Pêlo Duro
Xavier Valter Fritsch
Patrão, eu sou um brasileiro
de raça muito especial.
Neste atavismo bagual que a minha estampa sustenta,
E pelo tempo se agüenta, mantendo uma tradição.
É o que restou da Nação morena, guapa e machaça.
Testada a poeira e fumaça de muita revolução.
Reparem, não sou comum, neste jeito meio estranho.
E ao ouvir os costumes de antanho que por capricho eu mantenho.
É que o povo donde venho, mais que raça e nativismo.
Herdei o mesmo gauchismo dos centauros de outras eras.
Caudilhos, índios e quéras do mais puro patriotismo.
Minha calma de remanso, de palavreado campeiro,
Que trago dos carreteiros que iniciaram os fogões
Pelos primitivos rincões no amanhecer da querência.
Os que cruzaram a existência carreteando a solidão.
Na eterna sina de peão campeando a sobrevivência.
Como peão, me apresento, pilchado, curto e árduo
Cheio de calos na palma da mão, que arou a terra.
Que degolou nas guerras como se marcasse o gado.
Que dedilha o encordoado da guitarra campesina.
Espalmeia o seio da china na paixão, e no pecado.
Crioulo dessas canhadas, faço parte da paisagem.
Usando a mesma linguagem da lida que o pampa canta.
Na poeira que levanta quando estoura uma boiada.
No canto da passarada alardeando um novo dia.
No minuano que assobia monarca, na madrugada.
No bate patas do flete, no relincho dos baguais,
No canto dos meus ancestrais que ecoa nas taperas
No entrevero dos quéras relampejando os facões.
E diante dos fogões quando ronca um chimarrão.
E na cordeona de botão pelos surungos,
de um galpão.
Dos recuerdos das andanças, trago causos pra contar.
E se aprendi a declamar a pulperia, ensinou.

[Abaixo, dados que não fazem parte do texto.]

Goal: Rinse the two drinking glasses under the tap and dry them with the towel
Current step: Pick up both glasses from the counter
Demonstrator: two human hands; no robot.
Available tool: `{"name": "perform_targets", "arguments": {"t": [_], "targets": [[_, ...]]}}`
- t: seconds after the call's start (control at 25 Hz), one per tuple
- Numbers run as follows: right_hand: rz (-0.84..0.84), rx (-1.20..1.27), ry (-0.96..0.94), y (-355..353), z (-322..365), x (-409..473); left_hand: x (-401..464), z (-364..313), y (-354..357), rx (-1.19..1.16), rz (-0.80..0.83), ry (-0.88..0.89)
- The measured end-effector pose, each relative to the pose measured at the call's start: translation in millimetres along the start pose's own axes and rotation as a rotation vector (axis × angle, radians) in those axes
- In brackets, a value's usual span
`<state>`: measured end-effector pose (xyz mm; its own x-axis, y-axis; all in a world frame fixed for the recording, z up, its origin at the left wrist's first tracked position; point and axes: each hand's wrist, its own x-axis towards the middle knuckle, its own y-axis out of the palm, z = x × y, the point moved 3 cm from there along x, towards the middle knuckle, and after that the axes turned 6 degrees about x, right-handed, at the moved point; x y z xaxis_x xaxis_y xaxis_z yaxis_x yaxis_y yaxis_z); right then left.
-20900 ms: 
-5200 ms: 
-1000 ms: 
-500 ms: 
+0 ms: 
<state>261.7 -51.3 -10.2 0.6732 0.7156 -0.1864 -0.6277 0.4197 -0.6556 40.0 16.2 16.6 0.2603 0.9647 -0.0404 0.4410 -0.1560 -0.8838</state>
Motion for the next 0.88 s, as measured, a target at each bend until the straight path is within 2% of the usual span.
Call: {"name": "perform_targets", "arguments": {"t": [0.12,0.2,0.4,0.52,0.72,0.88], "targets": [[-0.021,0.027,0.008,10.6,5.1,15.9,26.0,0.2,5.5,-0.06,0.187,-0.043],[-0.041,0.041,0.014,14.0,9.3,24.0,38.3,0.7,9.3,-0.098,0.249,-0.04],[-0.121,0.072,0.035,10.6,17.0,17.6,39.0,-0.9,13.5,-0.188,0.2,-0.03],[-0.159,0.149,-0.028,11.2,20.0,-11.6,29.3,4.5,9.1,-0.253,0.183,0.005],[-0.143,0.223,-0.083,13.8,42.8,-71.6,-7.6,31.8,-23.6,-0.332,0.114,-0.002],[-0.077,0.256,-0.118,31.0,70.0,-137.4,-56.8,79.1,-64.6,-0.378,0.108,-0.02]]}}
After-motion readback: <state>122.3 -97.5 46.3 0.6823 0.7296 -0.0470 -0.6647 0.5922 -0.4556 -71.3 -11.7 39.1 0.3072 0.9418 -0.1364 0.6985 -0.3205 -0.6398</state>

O pampa, no mais, me educou sobre as regras da labuta.
Me larguei da recoluta que levou os tauras pro povo.
Me fiz campeiro de novo recomeçando, na luta.
Arreganharam os dentes pra muita coisa que eu fiz.
E tem gente que ainda diz que sou maula e bagaceiro.
Se me criei, candongueiro com as manhas que a lida
ensina.
É porque essa vida malina não me levou pra comparsa.
Me enredou na mesma farsa que os do povo, discrimina.
Quarteando mágoas e risos levei num trote chasqueiro
No corredor roseteiro dos andejos e teatinos.
Domando o próprio destino entre culos e impropérios.
Conhecedor dos mistérios do sem fim das sesmarias.
Eu tenho alma de poesia e um coração, de gaudério.
E aqui estou, meu patrão, cortado de alça de gaita.
Com esta imponência de taita, um tapejara
curtido.
Do corredor percorrido, alguns trechos obscuros.
No peito, este orgulho puro e forte como a própria crença,
De ser assim, de nascença, um gaúcho, pêlo duro.